Alien: Covenant

Buffet de carne humana no espaço sideral.

 

Título original: Alien: Covenant (AUS, CAN, NZL, UK, EUA – 2017)
Realizador: Ridley Scott
Argumento: John Logan, Dante Harper
Protagonistas: Michael Fassbender, Katherine Waterston, Billy Crudup

Ridley Scott é um dos meus realizadores mais estimados, com uma série de clássicos assinados pela sua mão – incluindo o meu filme favorito de sempre, “Blade Runner”. É um artista com mão igualmente delicada para a sensibilidade artística e para a pompa épica da ação. Este “Alien: Covenant” é, como é costume em Scott, um filme incrivelmente bem-feito, com apontamentos de direção artística de âmbito visual absolutamente fantástico. Dito isso, porque é que este filme sabe a tão pouco?

A razão é simples – e passo a citar o meu caro amigo Pedro Silva para explicar isto: “Conseguiram meter muita gente burra numa só nave”. E é essencialmente isto. Todos nós sabemos que há certos estereótipos de comportamento num filme de terror que aceitamos como se de evangelho se tratasse – e muitos desses comportamentos não são mais que ferramentas para facilitar a morte gradual de todos os protagonistas.

Mas este filme estica um pouco a corda. Mesmo considerando que a história deste filme se passa numa “timeline” em que os Xenomorphs ainda são uma “surpresa”, uma dose mínima de senso comum teria evitado a maioria das mortes neste filme. Pessoas separam-se constantemente, confiam em pessoas que claramente não deviam e há um momento específico em que uma dada personagem estava a falar com a mesma subtileza que um Drácula dos anos 50 e o tipo mesmo assim deixou-se levar para a morte como se estivesse hipnotizado.

Depois do sucesso do papel (relativamente) secundário de Michael Fassbender em “Prometheus”, a sua presença foi drasticamente aumentada para esta sequela. E o talentoso ator não desilude, caminhando uma agradável corda bamba entre o discreto e o pomposo que nunca deixa de ser absolutamente cativante. Ele é o melhor do filme. Pena que quase todos os atores à sua volta tenham tão pouca “carne para mastigar”, limitando-se a ser lemmings a caminhar inexoravelmente para o limite do abismo.

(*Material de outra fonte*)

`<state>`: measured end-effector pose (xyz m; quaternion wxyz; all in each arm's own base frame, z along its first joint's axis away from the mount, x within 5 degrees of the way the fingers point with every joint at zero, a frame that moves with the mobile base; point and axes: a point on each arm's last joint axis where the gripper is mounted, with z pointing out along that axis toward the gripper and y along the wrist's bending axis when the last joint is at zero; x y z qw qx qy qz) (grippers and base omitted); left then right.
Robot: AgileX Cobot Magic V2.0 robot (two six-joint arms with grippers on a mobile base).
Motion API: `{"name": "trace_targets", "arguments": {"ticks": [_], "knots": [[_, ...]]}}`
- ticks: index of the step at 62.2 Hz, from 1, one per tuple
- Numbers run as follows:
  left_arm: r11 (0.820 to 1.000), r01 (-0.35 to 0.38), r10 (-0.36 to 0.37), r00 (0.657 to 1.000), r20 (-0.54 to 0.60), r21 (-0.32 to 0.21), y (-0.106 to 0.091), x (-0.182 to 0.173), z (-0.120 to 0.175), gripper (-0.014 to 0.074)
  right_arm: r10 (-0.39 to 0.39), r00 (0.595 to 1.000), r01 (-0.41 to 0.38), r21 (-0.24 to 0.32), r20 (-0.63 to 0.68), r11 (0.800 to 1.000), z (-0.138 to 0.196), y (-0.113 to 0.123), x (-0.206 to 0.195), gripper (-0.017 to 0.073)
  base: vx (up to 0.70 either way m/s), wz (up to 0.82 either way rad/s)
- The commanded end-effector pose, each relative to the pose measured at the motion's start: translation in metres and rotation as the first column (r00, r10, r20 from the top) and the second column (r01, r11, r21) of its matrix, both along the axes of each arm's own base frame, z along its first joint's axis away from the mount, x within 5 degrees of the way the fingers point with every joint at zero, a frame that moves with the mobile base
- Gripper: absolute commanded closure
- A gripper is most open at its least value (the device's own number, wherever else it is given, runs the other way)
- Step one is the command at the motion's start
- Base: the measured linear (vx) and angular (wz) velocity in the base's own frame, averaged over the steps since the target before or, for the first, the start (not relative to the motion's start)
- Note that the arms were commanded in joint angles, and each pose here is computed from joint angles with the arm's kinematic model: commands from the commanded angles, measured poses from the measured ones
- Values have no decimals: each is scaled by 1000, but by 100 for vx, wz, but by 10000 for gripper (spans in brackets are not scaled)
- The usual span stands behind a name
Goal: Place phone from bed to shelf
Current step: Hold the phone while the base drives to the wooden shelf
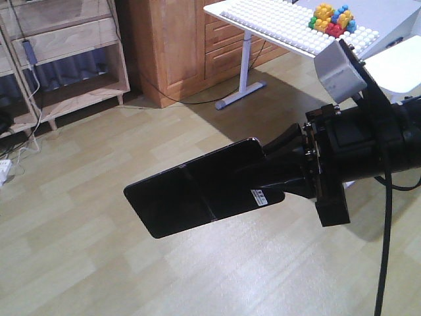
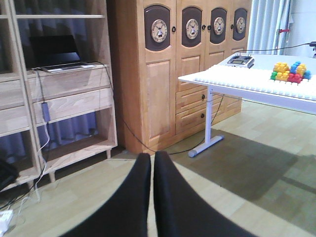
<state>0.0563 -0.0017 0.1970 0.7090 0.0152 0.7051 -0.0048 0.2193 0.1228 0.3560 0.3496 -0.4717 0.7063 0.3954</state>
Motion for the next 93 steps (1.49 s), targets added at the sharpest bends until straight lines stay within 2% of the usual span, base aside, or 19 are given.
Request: {"name": "trace_targets", "arguments": {"ticks": [1, 93], "knots": [[1000, -2, 4, 994, 105, -22, 0, -2, 15, 592, 54, 998, -55, 98, 15, 994, 21, 2, -11, 562, 51, -8], [1000, -2, 4, 994, 105, -22, 0, -2, 15, 592, 54, 998, -56, 98, 16, 994, 21, 2, -11, 562, 50, 5]]}}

Como disse no início deste texto, não é que não haja muito para gostar neste filme. Visualmente é irrepreensível, o design de produção dos monstros é impecável e Ridley Scott continua a ter uma capacidade quase inigualável para emprestar ritmo a uma narrativa mesmo quando esta tem de parar para se explicar a si mesma. Mas, depois de “Prometheus” ter sido acusado de estar exageradamente fascinado com as suas próprias ideias e com as reviravoltas labirínticas da própria mitologia que estava a criar, “Alien: Covenant” procura atingir um meio termo incerto entre filosofia e pura adrenalina. O resultado é uma obra com boa execução mas sem grande coisa para executar.